#### PROVIDED MATERIAL

* * * * *

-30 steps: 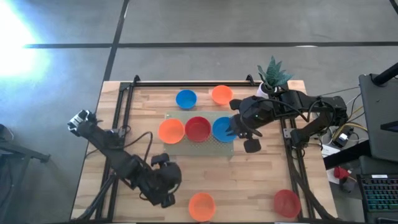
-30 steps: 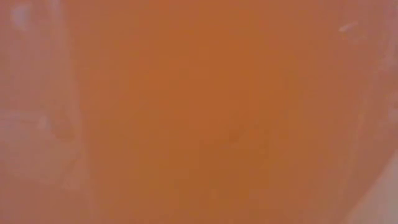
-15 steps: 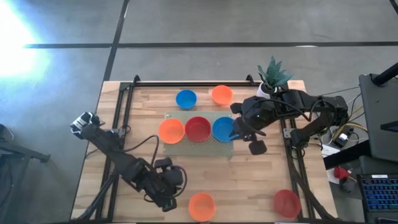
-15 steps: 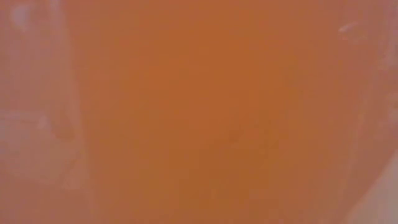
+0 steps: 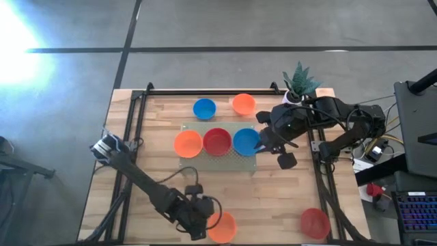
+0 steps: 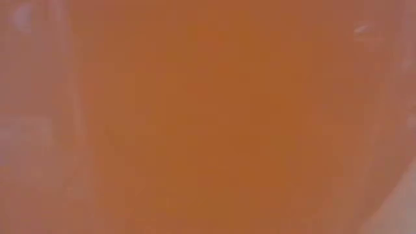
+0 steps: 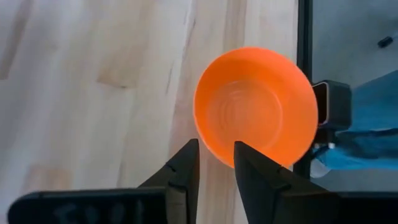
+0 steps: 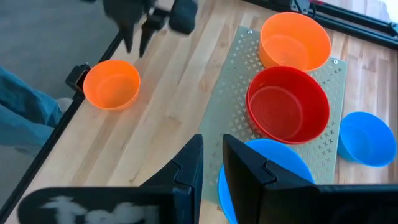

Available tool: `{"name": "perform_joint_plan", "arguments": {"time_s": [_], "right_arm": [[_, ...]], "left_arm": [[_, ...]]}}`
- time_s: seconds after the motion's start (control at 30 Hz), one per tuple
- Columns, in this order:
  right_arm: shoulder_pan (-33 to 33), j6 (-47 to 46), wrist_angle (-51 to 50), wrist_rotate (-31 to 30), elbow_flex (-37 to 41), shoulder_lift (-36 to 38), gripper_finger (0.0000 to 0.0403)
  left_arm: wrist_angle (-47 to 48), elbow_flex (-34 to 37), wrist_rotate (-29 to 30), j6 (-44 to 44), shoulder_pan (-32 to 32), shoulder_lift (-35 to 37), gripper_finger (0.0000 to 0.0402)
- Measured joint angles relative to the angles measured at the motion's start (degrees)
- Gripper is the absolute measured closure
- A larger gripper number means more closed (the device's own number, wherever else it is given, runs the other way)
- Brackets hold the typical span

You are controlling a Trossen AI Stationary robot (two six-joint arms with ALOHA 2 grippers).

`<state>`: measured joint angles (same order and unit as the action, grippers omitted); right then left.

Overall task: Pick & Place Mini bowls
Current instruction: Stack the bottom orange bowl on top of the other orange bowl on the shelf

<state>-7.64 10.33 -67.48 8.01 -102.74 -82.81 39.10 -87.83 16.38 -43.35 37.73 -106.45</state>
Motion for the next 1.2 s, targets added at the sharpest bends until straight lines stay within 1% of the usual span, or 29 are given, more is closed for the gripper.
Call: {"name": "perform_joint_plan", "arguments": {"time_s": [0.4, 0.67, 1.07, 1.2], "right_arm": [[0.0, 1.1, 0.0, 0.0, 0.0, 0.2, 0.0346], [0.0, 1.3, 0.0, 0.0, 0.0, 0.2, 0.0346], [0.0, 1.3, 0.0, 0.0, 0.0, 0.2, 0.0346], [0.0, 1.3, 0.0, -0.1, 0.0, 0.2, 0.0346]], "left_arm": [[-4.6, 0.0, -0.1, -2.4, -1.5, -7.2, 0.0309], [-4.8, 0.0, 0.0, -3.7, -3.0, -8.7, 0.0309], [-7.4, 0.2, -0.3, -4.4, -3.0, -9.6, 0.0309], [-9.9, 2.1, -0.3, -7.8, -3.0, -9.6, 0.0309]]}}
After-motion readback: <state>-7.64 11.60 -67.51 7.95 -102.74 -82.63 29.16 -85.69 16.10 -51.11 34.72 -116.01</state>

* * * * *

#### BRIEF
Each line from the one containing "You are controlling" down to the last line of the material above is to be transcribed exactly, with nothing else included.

#### WORKED SOLUTION
You are controlling a Trossen AI Stationary robot (two six-joint arms with ALOHA 2 grippers).

`<state>`: measured joint angles (same order and unit as the action, grippers omitted); right then left.

Overall task: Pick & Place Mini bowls
Current instruction: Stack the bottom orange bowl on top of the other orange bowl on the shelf

<state>-7.64 10.33 -67.48 8.01 -102.74 -82.81 39.10 -87.83 16.38 -43.35 37.73 -106.45</state>
Motion for the next 1.2 s, targets added at the sharpest bends until straight lines stay within 1% of the usual span, or 29 are given, more is closed for the gripper.
Call: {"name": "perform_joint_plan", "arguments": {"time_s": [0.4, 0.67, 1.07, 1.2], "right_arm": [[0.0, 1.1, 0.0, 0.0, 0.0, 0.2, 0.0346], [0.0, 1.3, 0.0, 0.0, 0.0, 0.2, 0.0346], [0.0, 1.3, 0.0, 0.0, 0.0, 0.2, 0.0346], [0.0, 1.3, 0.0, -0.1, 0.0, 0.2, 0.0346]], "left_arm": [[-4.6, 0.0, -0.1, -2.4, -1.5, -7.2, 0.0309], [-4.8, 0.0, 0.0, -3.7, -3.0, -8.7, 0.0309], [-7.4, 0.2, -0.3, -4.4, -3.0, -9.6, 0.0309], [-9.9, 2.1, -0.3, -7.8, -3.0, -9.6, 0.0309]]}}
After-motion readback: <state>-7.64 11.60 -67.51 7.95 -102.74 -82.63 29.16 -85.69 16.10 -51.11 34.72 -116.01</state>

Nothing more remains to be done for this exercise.